## Exercise instructions
The required result is an exact copy of the lines beginning at the line that contains "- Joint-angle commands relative" and ending at the last line of the material below.

==============================

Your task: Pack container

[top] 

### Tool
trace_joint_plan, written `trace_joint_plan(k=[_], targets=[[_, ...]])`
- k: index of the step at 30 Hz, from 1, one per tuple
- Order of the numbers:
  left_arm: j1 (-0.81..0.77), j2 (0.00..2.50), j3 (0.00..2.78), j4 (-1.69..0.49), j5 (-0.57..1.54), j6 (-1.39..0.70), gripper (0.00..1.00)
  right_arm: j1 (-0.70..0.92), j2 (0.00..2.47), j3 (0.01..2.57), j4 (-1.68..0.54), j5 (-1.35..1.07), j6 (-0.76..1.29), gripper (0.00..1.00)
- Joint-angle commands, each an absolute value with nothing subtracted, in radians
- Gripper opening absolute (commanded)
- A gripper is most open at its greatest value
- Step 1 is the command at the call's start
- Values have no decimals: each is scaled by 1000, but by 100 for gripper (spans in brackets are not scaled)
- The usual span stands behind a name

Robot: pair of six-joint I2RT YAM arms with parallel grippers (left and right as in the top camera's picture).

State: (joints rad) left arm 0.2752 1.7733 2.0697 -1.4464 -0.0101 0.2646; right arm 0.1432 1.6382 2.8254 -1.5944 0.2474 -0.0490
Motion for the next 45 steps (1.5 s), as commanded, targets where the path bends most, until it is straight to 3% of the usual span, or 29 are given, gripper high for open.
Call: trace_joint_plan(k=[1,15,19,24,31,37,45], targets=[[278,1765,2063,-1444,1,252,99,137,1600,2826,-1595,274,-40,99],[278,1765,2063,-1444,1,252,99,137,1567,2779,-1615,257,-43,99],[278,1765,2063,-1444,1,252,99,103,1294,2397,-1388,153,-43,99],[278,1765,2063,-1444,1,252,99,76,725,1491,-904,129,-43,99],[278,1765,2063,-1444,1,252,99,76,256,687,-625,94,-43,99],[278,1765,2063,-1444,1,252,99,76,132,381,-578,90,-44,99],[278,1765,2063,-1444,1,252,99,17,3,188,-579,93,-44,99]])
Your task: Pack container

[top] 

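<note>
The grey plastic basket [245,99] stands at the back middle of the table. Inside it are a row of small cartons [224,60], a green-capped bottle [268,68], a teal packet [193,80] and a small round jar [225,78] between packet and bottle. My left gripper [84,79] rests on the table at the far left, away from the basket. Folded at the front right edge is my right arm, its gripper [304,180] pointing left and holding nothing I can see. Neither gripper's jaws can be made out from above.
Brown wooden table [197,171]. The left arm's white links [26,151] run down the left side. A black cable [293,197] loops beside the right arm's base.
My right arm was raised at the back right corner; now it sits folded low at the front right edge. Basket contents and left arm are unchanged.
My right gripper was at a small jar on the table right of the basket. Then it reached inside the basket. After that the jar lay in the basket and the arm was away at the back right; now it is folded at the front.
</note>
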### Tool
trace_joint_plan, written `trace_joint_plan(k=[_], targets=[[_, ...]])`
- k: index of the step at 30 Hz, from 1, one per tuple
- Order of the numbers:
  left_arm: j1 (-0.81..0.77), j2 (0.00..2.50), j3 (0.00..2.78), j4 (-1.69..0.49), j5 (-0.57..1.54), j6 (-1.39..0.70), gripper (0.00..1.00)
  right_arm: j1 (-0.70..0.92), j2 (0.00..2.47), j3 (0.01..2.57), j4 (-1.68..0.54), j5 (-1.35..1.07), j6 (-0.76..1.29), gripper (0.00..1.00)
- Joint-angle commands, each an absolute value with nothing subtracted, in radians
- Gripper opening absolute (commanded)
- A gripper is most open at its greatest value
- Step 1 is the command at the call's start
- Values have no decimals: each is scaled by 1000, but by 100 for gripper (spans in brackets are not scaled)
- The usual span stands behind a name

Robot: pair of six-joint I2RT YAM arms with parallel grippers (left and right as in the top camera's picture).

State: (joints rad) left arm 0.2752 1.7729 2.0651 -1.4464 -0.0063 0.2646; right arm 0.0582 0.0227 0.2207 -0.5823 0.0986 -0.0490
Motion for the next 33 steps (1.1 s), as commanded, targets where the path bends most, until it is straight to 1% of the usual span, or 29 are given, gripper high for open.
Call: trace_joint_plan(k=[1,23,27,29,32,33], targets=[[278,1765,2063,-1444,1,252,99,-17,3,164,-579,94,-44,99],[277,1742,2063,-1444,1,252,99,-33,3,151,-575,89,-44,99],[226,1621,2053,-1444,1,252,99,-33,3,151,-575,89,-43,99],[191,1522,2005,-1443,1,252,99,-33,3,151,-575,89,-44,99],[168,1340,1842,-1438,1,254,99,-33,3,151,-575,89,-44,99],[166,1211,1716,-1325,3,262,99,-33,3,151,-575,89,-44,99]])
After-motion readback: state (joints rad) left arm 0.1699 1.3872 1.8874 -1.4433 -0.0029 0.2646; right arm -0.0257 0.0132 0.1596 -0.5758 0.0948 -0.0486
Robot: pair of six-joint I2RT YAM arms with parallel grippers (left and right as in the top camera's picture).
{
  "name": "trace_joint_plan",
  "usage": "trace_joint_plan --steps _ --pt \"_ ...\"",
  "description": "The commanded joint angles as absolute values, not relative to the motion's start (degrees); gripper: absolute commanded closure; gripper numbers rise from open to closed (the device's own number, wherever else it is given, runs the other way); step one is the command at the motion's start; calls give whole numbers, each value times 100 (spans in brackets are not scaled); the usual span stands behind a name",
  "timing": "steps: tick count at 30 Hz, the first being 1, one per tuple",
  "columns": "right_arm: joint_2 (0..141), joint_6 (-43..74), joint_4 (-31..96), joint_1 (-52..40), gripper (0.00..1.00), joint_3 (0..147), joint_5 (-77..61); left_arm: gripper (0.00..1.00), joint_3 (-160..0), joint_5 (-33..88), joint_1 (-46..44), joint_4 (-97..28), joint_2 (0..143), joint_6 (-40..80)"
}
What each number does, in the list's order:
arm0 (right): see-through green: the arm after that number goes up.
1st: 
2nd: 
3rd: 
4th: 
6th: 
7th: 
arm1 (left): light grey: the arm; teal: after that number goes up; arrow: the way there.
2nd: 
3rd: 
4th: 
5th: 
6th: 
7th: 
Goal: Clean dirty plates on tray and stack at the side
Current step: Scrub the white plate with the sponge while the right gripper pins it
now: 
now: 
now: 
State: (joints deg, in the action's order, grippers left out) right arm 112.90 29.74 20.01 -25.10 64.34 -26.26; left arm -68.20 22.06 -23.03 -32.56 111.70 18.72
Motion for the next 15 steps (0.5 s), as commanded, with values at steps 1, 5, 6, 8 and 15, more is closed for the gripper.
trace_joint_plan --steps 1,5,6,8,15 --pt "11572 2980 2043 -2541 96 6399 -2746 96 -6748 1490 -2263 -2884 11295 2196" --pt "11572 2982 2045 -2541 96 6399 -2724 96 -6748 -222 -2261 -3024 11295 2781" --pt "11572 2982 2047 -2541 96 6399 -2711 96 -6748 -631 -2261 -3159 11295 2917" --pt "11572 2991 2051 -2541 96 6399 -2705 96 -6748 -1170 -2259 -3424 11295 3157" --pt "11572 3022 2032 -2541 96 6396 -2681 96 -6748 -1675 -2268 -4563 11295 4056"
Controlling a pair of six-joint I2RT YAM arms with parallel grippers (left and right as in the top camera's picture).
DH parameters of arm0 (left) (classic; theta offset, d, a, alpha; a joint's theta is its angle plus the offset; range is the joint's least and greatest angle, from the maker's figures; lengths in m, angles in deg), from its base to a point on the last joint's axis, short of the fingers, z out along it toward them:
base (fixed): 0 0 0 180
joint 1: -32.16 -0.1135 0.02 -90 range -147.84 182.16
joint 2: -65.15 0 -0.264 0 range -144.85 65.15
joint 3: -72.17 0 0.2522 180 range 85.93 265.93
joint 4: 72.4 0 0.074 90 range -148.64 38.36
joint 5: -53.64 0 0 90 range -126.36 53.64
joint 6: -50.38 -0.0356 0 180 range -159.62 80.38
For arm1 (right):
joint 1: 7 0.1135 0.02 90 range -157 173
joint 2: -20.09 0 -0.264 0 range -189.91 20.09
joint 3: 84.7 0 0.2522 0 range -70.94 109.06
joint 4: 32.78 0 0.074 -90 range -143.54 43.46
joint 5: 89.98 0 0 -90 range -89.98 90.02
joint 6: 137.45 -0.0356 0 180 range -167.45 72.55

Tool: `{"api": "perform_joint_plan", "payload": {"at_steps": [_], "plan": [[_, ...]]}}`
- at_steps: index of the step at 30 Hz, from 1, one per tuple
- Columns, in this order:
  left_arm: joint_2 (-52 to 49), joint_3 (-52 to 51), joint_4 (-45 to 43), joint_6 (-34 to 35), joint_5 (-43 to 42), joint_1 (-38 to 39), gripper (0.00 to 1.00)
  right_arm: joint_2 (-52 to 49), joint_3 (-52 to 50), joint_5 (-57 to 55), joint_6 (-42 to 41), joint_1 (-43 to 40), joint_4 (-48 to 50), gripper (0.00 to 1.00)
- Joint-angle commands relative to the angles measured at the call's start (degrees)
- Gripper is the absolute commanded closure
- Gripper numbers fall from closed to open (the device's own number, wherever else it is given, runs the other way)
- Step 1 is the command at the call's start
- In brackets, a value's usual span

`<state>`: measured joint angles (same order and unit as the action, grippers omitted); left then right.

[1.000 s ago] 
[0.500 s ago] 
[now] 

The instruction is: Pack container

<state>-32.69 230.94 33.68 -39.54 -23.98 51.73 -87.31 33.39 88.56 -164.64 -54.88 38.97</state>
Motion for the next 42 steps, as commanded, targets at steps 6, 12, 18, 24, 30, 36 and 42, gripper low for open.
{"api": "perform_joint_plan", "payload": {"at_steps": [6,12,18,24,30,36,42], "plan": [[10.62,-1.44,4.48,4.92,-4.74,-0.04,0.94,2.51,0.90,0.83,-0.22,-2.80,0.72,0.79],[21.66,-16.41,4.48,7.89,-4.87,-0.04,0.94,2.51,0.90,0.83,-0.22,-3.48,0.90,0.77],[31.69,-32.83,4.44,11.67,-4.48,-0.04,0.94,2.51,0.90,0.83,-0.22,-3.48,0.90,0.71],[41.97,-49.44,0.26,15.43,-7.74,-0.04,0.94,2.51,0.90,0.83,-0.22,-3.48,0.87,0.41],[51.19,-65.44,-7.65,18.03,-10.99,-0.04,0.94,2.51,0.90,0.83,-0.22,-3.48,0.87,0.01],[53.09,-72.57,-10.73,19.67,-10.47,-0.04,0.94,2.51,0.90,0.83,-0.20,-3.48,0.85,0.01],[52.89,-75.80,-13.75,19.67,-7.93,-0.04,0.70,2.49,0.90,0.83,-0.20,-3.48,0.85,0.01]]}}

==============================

## Result of the task
- Joint-angle commands relative to the angles measured at the call's start (degrees)
- Gripper is the absolute commanded closure
- Gripper numbers fall from closed to open (the device's own number, wherever else it is given, runs the other way)
- Step 1 is the command at the call's start
- In brackets, a value's usual span

`<state>`: measured joint angles (same order and unit as the action, grippers omitted); left then right.

[1.000 s ago] 
[0.500 s ago] 
[now] 

The instruction is: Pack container

<state>-32.69 230.94 33.68 -39.54 -23.98 51.73 -87.31 33.39 88.56 -164.64 -54.88 38.97</state>
Motion for the next 42 steps, as commanded, targets at steps 6, 12, 18, 24, 30, 36 and 42, gripper low for open.
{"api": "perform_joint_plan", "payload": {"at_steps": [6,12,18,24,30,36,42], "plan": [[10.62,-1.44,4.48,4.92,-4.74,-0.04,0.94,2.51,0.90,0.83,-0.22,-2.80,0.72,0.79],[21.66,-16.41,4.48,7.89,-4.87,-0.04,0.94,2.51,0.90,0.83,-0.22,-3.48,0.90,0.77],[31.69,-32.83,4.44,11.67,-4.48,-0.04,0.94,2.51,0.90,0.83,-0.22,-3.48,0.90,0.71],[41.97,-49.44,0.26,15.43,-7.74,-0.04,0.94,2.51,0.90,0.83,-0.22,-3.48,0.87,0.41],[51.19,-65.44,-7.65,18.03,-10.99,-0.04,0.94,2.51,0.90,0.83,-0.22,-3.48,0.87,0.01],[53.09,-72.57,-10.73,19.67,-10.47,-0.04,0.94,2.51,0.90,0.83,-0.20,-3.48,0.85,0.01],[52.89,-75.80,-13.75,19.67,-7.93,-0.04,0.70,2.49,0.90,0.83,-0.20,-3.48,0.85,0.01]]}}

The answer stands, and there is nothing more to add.